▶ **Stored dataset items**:
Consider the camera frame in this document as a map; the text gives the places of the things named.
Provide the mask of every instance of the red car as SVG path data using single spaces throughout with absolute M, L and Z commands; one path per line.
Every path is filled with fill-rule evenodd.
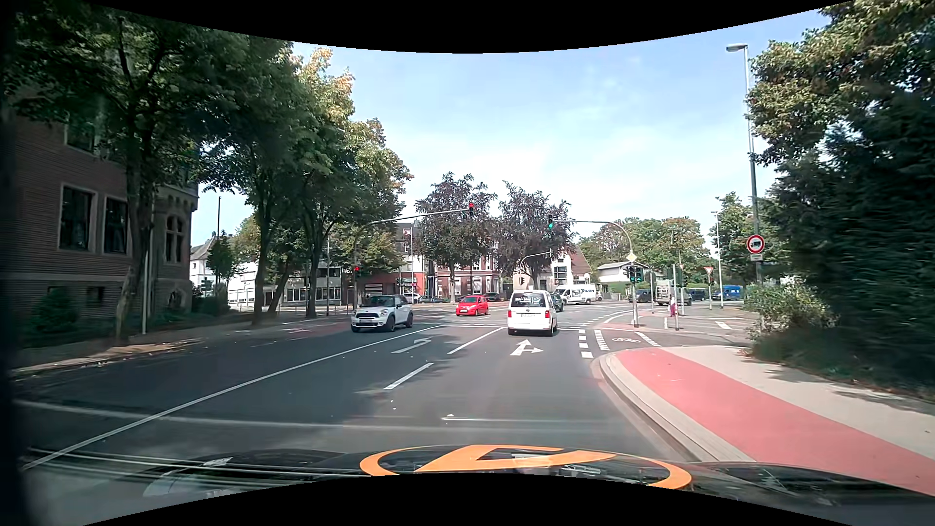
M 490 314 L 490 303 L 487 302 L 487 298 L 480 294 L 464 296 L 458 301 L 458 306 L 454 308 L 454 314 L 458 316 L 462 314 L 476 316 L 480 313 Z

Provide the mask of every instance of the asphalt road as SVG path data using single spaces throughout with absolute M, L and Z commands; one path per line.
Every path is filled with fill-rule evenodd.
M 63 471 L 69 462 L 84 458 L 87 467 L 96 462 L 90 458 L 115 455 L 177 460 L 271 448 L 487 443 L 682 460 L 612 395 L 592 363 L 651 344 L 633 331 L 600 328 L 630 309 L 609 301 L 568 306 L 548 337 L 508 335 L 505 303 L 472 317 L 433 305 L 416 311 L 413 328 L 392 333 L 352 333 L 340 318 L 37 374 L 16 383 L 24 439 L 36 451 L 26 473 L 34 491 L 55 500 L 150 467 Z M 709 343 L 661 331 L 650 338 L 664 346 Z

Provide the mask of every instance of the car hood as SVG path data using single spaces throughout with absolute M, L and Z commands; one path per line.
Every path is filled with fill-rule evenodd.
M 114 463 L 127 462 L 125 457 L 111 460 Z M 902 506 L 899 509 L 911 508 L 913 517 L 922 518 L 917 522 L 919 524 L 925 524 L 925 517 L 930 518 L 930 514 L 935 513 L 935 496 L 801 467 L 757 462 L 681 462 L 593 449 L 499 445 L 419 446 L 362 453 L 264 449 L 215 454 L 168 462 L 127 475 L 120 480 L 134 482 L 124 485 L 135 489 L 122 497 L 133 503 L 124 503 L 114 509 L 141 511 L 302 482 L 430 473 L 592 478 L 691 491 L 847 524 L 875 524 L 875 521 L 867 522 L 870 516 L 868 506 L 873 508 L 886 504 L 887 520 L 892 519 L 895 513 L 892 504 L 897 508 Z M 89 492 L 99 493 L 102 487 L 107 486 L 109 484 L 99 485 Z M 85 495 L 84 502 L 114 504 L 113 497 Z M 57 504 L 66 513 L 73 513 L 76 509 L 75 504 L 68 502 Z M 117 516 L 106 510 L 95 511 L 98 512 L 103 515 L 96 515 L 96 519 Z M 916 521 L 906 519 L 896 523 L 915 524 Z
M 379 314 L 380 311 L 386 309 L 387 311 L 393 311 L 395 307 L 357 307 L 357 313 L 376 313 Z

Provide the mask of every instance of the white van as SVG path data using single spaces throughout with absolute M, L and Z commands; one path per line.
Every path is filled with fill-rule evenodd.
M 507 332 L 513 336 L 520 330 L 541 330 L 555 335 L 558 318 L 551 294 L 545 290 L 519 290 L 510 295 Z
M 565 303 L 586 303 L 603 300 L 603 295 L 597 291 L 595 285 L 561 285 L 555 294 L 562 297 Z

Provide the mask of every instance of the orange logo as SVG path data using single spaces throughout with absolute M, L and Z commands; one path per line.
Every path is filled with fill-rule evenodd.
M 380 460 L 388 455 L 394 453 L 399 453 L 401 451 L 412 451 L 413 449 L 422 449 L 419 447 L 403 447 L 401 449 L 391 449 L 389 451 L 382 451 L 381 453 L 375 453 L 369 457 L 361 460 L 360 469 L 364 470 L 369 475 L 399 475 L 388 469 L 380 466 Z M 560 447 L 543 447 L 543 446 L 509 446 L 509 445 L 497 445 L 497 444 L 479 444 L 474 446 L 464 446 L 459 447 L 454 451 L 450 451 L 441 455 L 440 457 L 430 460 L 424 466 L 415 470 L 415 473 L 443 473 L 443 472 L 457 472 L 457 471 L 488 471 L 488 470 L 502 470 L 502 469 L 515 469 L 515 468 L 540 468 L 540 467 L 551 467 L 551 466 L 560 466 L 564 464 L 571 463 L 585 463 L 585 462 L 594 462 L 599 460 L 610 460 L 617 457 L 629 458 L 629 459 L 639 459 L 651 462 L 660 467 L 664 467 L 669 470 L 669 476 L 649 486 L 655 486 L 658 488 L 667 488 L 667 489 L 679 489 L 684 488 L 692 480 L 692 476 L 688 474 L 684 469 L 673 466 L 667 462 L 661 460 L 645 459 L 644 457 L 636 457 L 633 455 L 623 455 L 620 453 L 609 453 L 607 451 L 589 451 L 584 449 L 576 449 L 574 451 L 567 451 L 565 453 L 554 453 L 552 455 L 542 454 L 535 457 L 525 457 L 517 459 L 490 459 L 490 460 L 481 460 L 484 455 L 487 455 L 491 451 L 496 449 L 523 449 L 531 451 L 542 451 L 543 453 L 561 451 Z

* * *

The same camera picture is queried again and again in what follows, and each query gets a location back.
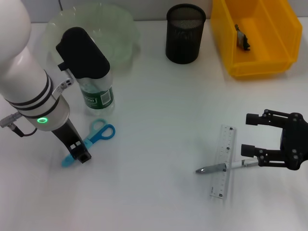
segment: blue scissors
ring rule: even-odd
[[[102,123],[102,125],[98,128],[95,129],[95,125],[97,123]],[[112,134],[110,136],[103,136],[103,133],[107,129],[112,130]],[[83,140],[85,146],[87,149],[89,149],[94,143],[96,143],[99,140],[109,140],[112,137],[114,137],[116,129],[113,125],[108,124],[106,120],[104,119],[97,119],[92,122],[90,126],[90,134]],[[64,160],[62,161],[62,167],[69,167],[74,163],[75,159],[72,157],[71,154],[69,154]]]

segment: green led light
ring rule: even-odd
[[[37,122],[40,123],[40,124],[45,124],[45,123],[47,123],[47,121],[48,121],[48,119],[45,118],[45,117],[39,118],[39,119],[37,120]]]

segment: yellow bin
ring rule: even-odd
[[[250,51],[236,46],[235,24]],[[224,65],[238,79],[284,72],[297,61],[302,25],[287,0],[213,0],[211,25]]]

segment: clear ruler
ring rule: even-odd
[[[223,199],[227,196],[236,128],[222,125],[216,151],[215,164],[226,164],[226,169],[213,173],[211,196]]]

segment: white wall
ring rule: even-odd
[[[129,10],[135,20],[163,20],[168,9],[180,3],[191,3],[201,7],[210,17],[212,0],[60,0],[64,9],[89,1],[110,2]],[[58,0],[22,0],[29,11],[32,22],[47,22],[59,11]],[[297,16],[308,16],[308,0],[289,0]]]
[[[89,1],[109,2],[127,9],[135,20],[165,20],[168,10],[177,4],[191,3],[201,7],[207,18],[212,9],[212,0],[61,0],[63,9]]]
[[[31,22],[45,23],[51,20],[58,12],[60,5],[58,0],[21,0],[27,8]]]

▶ **Instructions for the task**: The word "segment" may turn up on some lines of these records; say how many, with no other words.

▶ **Expected output**: 5